A parabolic-equation-based atmospheric sound propagation model (INPM) was used to estimate the noise footprint of Bentinck Island blast operations. The model accurately computes frequency dependent sound propagation, accounting for diffraction, air turbulence, and ground interaction. Ground elevation data for the modeling area were obtained in the form of standardized 3 arc s resolu-tion Digital Terrain Elevation Data (DTED) files.
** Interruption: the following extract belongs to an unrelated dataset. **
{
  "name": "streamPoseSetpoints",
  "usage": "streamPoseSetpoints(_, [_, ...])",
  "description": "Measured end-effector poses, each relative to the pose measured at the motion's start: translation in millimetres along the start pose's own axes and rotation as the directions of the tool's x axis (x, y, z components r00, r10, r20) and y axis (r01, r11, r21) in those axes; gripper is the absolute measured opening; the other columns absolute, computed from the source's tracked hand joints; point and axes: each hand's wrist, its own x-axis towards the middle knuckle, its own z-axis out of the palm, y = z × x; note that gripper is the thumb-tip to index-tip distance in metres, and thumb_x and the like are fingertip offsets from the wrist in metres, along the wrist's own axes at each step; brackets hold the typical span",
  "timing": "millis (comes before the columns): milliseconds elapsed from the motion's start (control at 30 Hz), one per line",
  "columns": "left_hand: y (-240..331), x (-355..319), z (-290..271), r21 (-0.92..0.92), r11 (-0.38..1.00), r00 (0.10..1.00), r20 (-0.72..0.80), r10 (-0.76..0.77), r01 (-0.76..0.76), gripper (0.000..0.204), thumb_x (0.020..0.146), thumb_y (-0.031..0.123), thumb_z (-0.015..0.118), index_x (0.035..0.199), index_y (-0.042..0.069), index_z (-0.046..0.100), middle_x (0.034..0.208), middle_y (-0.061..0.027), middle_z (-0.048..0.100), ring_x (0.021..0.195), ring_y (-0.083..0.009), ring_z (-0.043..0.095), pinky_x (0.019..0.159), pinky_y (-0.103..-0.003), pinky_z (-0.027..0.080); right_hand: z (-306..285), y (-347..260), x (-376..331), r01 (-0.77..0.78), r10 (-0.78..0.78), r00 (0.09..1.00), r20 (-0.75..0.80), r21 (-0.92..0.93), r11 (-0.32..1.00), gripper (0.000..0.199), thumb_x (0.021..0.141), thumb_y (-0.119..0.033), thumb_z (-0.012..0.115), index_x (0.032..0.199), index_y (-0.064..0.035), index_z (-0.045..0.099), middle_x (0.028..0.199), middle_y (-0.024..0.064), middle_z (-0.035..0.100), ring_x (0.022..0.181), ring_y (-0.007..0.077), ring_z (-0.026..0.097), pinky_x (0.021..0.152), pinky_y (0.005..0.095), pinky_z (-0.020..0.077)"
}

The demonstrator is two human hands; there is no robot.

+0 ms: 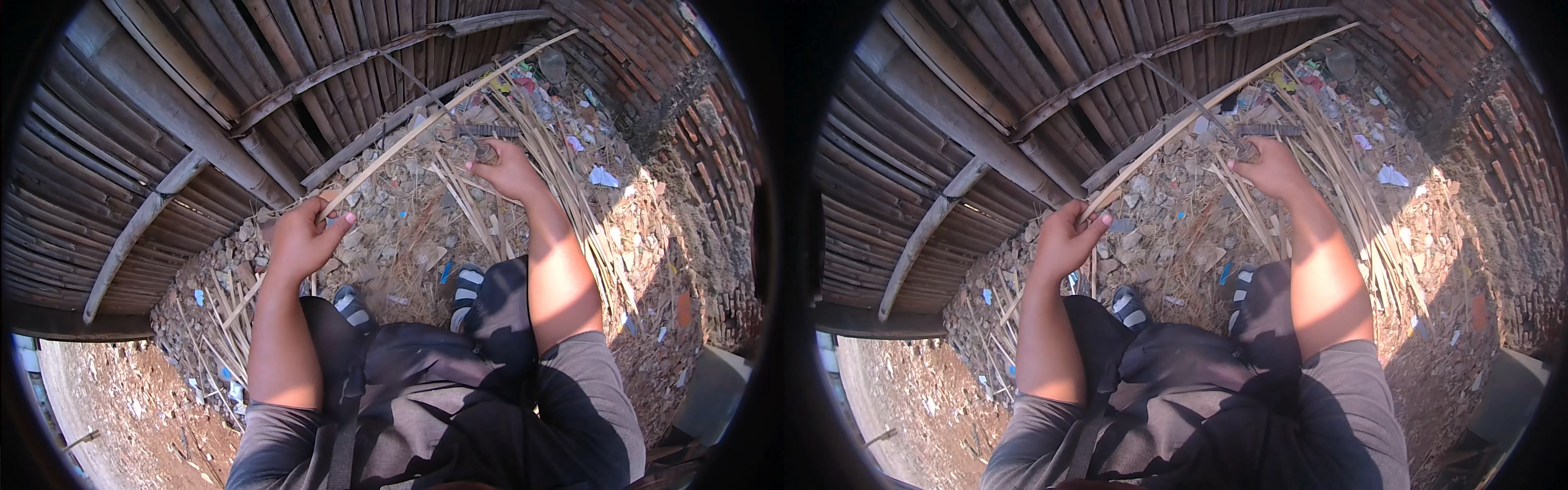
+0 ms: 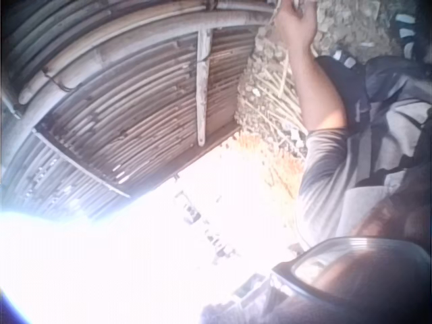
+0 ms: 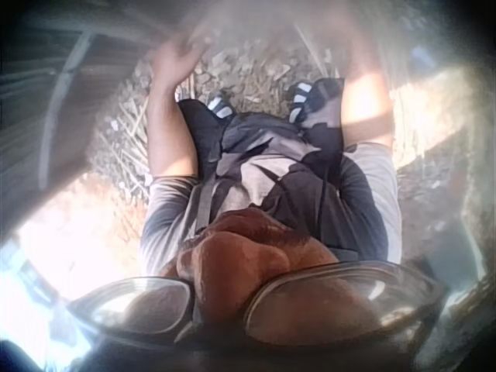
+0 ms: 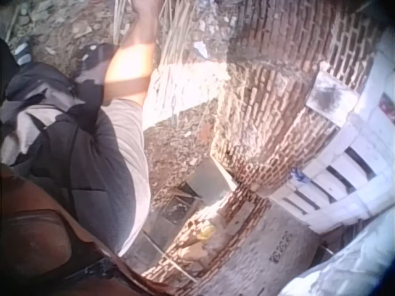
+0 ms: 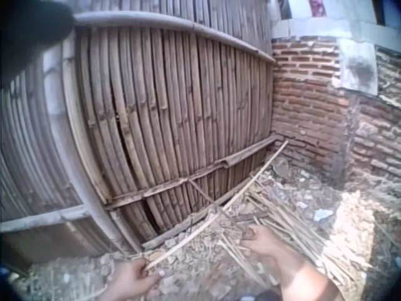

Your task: The person shaves a bamboo strip using a knife, sets it aside to pick up another bamboo strip from the pile, and continues shaving it with the knife.

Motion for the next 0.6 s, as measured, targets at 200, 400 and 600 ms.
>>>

Atmospheric wind and temperature profiles were measured using a weather balloon probe launched from the CFB Esquimalt MetOc station (CWPF), located ~15 km northeast of RRER. A single balloon launch was performed between 0800 h and 1000 h local time on each day of noise measurements. Modeling was performed in standard 1/3-octave fre-quency bands from 6.3 to 630 Hz.

Sea Lion Monitoring

The study focused on demolitions conducted on Bentinck Island, but detonations on Christopher Point were occasionally monitored because of their potential to disturb pinnipeds. We did not conduct a thorough study of the underwater demolitions in Whirl Bay, though we know from previous work that the in-air noise levels of underwater explosions are greatly reduced compared to in-air noise levels of above-water detonations (LGL Limited, unpub. data, 1997 to 2010).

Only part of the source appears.